§ **What to work on**
Where the records below have a line with "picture", that line is to be copied.

* * * * * * * * *

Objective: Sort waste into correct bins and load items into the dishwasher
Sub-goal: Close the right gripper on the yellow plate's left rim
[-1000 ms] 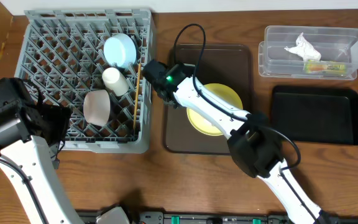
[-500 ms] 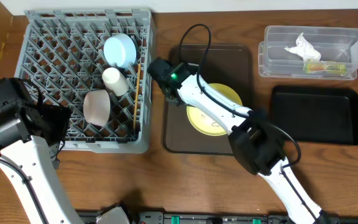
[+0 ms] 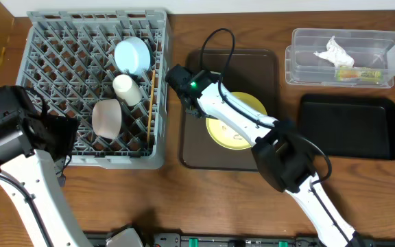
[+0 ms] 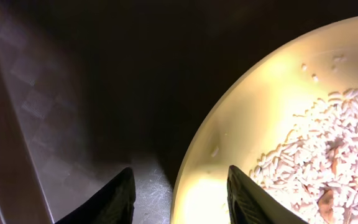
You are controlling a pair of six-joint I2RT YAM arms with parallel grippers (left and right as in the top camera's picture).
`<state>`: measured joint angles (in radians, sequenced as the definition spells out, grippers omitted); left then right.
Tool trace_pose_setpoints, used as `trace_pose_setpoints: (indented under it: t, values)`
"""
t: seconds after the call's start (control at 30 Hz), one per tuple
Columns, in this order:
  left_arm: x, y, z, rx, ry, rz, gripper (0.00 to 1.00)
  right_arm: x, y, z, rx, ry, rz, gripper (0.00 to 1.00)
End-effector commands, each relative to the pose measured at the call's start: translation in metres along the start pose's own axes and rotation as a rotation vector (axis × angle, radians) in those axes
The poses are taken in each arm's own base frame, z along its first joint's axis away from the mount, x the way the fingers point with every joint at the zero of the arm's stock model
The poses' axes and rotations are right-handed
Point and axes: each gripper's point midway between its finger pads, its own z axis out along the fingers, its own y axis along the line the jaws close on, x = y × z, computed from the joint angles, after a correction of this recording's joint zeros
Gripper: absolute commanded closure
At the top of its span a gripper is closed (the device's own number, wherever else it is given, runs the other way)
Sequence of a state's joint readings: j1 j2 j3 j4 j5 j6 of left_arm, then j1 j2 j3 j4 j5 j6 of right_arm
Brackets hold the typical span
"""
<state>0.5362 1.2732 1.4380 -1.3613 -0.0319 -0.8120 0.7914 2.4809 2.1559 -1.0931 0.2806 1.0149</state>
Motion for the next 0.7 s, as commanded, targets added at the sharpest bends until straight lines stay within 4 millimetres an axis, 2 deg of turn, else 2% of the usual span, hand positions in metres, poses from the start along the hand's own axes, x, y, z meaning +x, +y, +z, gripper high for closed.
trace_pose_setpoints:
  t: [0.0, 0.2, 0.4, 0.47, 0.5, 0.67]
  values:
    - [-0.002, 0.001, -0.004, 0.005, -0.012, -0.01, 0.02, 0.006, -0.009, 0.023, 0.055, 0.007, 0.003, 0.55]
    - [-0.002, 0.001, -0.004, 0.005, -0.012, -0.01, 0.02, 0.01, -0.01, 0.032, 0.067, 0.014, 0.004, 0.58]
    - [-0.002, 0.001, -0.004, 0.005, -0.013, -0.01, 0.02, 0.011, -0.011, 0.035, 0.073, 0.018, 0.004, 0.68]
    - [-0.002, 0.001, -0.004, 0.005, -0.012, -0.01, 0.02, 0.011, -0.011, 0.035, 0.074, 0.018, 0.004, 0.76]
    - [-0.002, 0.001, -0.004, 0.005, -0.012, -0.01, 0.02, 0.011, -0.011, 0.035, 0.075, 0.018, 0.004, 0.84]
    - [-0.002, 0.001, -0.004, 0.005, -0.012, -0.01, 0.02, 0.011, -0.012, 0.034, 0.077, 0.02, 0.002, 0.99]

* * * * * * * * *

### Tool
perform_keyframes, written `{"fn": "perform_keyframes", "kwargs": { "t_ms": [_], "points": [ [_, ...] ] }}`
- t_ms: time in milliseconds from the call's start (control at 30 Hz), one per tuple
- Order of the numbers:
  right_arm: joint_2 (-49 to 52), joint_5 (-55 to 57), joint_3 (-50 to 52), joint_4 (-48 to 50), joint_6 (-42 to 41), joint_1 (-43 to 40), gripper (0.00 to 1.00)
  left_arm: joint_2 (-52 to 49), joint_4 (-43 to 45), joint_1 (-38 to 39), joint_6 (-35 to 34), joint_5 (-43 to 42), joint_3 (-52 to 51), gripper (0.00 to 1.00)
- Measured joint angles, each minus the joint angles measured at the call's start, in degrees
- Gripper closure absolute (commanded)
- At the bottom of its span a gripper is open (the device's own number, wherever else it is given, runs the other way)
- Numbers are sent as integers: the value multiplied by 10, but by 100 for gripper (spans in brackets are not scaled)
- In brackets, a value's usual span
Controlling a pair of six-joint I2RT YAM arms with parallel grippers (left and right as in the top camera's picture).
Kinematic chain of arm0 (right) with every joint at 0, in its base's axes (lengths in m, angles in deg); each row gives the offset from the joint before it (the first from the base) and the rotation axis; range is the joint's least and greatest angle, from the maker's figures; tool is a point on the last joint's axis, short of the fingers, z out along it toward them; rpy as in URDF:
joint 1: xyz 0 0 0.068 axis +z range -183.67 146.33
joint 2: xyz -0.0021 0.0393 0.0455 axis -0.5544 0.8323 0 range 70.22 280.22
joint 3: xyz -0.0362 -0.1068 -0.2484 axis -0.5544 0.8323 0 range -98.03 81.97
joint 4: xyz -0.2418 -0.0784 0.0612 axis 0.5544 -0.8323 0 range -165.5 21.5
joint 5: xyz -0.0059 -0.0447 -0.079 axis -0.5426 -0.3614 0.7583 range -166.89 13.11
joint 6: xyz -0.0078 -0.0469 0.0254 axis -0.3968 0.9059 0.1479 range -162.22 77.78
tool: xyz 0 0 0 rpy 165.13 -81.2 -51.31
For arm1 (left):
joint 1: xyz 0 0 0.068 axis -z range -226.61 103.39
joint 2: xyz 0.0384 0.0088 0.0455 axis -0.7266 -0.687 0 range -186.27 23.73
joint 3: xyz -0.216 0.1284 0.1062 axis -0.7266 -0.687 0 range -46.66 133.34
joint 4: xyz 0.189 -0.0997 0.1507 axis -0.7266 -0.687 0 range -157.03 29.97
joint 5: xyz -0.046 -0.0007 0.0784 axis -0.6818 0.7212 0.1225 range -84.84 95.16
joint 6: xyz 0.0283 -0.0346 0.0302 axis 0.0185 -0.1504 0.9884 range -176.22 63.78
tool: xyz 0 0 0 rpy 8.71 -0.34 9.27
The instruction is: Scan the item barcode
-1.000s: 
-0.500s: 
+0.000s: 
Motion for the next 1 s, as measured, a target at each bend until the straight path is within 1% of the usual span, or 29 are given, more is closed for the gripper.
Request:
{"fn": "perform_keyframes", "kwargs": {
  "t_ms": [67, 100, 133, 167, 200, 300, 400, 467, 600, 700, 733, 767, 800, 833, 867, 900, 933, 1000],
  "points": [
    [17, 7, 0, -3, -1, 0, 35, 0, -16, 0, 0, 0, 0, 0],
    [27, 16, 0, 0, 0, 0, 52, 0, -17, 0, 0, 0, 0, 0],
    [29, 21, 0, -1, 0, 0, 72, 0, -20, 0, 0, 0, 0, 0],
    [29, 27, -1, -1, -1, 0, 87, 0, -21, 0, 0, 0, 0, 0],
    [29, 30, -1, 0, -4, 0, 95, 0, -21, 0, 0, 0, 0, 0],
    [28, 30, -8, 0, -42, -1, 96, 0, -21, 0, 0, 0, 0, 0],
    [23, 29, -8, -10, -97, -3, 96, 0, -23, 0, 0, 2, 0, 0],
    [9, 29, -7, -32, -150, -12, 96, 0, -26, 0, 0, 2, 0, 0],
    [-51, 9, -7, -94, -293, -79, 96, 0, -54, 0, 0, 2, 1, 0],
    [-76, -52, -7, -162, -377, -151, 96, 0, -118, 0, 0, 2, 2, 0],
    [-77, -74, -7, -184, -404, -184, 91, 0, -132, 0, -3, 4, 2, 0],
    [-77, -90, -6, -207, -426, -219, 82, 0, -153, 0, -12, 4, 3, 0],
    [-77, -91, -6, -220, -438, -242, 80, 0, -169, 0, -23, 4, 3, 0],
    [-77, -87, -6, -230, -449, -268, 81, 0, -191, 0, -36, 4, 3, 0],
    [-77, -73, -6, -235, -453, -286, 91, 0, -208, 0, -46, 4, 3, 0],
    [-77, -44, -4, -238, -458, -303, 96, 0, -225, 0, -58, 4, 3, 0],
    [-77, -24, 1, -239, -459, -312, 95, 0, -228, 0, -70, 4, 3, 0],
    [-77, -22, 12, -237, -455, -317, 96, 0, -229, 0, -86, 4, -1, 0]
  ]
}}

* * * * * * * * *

§ **Written response**
You are controlling a pair of six-joint I2RT YAM arms with parallel grippers (left and right as in the top camera's picture).
Controlling a pair of six-joint I2RT YAM arms with parallel grippers (left and right as in the top camera's picture).

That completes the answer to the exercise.